> _WHAT YOU HAVE TO DO_
Some lines in the entries contain the word "white". Copy all of them.

%%

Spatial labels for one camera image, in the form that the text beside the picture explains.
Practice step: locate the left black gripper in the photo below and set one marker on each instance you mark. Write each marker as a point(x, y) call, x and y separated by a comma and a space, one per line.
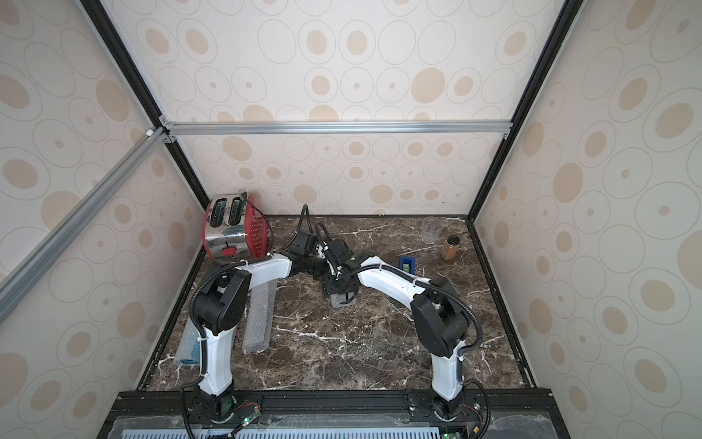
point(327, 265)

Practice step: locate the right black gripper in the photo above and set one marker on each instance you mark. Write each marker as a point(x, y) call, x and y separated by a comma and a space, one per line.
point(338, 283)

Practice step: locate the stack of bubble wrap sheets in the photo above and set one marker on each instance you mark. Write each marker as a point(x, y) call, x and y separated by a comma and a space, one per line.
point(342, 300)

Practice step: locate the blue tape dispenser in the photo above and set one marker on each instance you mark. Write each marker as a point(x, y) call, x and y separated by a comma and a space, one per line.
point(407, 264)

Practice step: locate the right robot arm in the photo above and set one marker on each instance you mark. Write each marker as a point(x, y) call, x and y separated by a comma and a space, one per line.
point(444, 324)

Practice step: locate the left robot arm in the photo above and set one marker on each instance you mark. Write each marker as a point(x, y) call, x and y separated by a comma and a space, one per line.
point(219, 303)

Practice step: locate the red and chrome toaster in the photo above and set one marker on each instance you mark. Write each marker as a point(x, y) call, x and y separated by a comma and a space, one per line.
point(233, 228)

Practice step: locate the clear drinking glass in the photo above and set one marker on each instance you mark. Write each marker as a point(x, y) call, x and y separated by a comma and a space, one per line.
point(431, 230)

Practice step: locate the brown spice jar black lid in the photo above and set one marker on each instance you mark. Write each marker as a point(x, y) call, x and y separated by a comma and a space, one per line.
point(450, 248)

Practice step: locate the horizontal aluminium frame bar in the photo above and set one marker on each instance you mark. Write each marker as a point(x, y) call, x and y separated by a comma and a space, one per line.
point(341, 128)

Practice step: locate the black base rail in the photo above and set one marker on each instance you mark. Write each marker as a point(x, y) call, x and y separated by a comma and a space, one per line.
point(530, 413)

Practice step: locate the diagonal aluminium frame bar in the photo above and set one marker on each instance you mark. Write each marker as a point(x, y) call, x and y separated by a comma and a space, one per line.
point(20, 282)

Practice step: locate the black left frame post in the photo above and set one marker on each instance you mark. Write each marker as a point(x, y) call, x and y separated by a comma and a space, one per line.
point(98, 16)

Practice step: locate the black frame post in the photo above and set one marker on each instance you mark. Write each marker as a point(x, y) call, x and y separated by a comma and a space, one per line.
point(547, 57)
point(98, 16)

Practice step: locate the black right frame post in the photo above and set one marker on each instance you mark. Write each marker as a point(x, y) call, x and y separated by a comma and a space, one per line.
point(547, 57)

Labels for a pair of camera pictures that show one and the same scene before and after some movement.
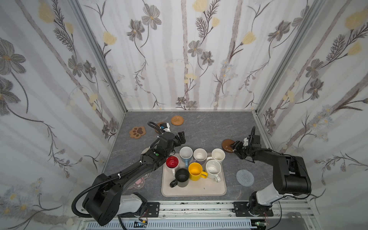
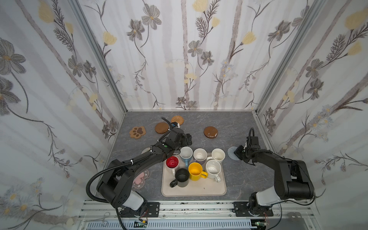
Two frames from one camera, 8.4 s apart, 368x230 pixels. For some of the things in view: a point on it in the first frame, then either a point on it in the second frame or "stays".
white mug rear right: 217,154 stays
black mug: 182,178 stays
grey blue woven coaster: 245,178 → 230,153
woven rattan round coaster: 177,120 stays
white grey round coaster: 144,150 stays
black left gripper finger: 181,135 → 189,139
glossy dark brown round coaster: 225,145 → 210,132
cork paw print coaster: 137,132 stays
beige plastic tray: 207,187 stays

%%
%%

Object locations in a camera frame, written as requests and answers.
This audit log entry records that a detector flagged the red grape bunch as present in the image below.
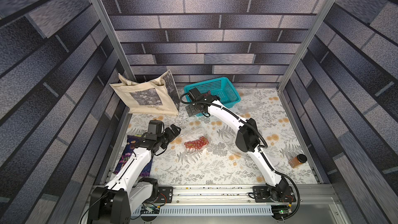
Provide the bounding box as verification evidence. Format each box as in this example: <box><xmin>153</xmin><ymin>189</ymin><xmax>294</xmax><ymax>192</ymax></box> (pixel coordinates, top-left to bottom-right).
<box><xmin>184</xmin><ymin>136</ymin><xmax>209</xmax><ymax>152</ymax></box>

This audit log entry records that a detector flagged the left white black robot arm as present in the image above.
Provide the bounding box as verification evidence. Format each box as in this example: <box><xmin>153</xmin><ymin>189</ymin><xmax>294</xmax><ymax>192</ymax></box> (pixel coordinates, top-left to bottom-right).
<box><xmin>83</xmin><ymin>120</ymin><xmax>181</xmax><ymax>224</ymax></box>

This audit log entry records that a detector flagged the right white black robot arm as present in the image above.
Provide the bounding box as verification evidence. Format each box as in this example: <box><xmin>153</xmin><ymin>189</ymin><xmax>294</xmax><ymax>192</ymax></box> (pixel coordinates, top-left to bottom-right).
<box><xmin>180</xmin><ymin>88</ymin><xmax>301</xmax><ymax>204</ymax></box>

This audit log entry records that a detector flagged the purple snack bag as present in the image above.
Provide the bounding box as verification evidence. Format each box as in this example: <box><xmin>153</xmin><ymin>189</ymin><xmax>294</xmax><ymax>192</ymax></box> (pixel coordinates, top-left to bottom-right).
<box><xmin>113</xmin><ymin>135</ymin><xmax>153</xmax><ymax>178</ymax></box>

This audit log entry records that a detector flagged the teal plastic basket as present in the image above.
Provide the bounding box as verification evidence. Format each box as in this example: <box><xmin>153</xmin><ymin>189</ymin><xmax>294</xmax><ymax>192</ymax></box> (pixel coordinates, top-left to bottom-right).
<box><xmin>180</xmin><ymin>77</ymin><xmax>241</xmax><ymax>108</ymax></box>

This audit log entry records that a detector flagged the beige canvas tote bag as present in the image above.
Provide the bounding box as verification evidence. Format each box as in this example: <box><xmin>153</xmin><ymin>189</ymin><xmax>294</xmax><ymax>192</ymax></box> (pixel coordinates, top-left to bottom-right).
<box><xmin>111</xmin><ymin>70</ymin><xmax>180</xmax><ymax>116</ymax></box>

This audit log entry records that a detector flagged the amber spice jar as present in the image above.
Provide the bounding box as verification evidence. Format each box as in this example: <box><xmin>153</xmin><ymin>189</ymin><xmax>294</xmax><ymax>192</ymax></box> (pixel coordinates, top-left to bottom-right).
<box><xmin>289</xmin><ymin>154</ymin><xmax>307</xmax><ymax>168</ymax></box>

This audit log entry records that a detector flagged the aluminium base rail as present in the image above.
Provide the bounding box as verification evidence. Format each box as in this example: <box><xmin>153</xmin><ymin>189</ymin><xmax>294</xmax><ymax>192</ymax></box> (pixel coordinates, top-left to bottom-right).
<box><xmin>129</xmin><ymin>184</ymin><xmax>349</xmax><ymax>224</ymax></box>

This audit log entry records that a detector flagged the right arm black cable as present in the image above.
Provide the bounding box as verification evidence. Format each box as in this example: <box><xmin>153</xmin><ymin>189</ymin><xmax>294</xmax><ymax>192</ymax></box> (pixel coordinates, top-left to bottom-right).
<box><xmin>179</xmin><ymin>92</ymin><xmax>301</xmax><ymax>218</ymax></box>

%%
%%

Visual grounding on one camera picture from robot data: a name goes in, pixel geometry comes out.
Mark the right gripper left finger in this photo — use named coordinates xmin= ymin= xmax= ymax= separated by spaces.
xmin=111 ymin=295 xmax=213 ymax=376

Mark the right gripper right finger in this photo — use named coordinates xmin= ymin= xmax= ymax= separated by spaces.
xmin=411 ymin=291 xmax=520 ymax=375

%%

> _ANSWER TO THE EXERCISE_
white mug rear right: 217,154 stays
white grey round coaster: 144,150 stays
This audit log entry records that a detector flagged the left white black robot arm as present in the image above.
This audit log entry records that a detector flagged the right white black robot arm as present in the image above.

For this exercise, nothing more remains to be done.